## WORK TASK
Give back all of the data exactly as written.
──────── DATASET EXTRACT ────────
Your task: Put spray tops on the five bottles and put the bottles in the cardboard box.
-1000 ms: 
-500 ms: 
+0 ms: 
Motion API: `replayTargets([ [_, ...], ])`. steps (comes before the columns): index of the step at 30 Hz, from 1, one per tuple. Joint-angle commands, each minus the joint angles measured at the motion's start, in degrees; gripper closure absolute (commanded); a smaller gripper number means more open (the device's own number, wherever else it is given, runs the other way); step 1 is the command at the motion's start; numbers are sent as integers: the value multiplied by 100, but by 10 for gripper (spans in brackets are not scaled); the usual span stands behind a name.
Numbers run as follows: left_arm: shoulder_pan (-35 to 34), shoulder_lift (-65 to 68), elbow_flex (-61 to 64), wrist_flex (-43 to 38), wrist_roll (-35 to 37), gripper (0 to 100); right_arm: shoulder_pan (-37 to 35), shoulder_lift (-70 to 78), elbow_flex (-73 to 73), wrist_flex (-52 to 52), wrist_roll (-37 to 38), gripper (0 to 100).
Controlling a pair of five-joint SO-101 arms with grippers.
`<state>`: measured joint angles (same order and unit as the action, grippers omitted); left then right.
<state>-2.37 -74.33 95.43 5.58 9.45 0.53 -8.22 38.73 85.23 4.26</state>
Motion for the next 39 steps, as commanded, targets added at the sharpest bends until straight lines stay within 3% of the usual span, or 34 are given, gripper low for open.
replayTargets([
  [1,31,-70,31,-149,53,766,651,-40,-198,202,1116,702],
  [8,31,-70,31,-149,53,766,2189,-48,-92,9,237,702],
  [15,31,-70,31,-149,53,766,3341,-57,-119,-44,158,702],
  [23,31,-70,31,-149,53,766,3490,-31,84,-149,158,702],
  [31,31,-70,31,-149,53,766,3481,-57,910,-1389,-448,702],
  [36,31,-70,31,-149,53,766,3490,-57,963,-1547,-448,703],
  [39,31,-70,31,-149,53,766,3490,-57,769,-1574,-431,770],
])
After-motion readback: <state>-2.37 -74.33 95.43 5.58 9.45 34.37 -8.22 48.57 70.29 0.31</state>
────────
## SOLUTION
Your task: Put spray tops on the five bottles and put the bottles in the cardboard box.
-1000 ms: 
-500 ms: 
+0 ms: 
Motion API: `replayTargets([ [_, ...], ])`. steps (comes before the columns): index of the step at 30 Hz, from 1, one per tuple. Joint-angle commands, each minus the joint angles measured at the motion's start, in degrees; gripper closure absolute (commanded); a smaller gripper number means more open (the device's own number, wherever else it is given, runs the other way); step 1 is the command at the motion's start; numbers are sent as integers: the value multiplied by 100, but by 10 for gripper (spans in brackets are not scaled); the usual span stands behind a name.
Numbers run as follows: left_arm: shoulder_pan (-35 to 34), shoulder_lift (-65 to 68), elbow_flex (-61 to 64), wrist_flex (-43 to 38), wrist_roll (-35 to 37), gripper (0 to 100); right_arm: shoulder_pan (-37 to 35), shoulder_lift (-70 to 78), elbow_flex (-73 to 73), wrist_flex (-52 to 52), wrist_roll (-37 to 38), gripper (0 to 100).
Controlling a pair of five-joint SO-101 arms with grippers.
`<state>`: measured joint angles (same order and unit as the action, grippers omitted); left then right.
<state>-2.37 -74.33 95.43 5.58 9.45 0.53 -8.22 38.73 85.23 4.26</state>
Motion for the next 39 steps, as commanded, targets added at the sharpest bends until straight lines stay within 3% of the usual span, or 34 are given, gripper low for open.
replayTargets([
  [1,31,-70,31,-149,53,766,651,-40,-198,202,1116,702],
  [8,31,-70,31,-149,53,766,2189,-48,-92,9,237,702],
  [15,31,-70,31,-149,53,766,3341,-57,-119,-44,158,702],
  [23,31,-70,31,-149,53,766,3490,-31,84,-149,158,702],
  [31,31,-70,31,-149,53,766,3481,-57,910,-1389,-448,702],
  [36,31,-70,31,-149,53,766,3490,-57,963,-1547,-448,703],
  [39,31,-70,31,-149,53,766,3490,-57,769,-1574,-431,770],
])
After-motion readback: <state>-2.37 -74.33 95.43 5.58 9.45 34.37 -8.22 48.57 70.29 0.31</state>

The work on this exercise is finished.